| Work task |
Everything from the line containing "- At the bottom" through the end of the entries below must be set down exactly, and nothing else.

——————————

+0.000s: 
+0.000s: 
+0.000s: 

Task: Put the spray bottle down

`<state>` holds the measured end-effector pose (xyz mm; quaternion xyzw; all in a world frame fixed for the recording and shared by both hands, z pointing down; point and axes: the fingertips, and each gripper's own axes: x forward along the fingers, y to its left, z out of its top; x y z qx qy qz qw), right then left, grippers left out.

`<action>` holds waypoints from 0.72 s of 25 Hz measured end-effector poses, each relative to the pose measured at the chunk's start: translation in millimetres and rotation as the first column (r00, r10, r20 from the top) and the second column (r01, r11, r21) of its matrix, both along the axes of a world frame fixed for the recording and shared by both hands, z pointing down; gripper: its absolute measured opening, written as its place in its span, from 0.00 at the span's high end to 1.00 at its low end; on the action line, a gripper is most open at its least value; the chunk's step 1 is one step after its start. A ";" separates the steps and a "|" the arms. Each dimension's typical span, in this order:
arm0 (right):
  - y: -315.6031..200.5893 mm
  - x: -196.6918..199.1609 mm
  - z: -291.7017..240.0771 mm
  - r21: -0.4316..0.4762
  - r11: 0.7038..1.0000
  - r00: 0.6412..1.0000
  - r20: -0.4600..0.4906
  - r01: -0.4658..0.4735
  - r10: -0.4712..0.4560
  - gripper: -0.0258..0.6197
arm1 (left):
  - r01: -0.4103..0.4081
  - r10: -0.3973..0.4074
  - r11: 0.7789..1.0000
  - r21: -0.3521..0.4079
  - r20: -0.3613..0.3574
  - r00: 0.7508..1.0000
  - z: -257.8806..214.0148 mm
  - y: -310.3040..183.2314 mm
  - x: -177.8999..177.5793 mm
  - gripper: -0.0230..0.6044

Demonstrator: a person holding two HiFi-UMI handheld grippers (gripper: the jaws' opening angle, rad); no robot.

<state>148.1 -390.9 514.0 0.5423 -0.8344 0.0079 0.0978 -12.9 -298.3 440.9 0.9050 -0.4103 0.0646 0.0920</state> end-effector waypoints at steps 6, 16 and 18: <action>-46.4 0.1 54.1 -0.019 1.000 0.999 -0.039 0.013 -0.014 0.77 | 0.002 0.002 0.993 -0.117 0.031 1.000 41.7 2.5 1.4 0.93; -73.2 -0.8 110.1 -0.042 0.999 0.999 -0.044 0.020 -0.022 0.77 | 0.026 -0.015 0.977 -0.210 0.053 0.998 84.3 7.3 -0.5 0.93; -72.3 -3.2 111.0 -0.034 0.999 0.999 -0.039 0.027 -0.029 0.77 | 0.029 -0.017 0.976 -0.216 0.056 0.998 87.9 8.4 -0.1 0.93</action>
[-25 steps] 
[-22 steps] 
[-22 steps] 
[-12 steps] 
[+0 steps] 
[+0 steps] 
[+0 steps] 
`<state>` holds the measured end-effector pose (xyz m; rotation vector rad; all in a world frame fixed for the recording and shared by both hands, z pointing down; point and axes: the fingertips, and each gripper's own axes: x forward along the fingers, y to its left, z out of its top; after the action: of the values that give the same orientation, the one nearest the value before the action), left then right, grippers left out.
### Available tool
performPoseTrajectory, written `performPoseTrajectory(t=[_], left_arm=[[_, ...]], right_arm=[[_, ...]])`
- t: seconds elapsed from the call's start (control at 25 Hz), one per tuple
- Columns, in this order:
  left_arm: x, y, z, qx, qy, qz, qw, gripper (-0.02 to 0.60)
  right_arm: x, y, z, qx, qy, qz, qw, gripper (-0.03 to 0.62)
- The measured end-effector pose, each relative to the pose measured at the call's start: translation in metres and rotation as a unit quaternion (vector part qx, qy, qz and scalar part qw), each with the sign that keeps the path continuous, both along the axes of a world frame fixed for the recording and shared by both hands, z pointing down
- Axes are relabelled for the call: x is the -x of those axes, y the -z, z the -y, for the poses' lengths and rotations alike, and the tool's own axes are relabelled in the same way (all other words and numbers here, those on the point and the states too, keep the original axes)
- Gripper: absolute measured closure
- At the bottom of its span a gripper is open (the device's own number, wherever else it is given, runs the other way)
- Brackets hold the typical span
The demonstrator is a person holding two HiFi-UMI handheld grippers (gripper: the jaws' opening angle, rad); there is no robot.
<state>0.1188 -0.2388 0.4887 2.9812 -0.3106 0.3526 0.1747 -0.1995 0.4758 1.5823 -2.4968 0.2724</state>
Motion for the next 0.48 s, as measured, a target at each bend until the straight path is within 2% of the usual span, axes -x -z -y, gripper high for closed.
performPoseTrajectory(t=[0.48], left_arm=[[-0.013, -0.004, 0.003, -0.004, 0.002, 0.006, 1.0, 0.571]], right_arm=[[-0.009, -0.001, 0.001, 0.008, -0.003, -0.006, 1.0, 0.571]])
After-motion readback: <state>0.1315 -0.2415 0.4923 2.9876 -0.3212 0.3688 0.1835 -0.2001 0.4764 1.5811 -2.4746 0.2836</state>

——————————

| Task answer |
- At the bottom of its span a gripper is open (the device's own number, wherever else it is given, runs the other way)
- Brackets hold the typical span
The demonstrator is a person holding two HiFi-UMI handheld grippers (gripper: the jaws' opening angle, rad); there is no robot.
<state>0.1188 -0.2388 0.4887 2.9812 -0.3106 0.3526 0.1747 -0.1995 0.4758 1.5823 -2.4968 0.2724</state>
Motion for the next 0.48 s, as measured, a target at each bend until the straight path is within 2% of the usual span, axes -x -z -y, gripper high for closed.
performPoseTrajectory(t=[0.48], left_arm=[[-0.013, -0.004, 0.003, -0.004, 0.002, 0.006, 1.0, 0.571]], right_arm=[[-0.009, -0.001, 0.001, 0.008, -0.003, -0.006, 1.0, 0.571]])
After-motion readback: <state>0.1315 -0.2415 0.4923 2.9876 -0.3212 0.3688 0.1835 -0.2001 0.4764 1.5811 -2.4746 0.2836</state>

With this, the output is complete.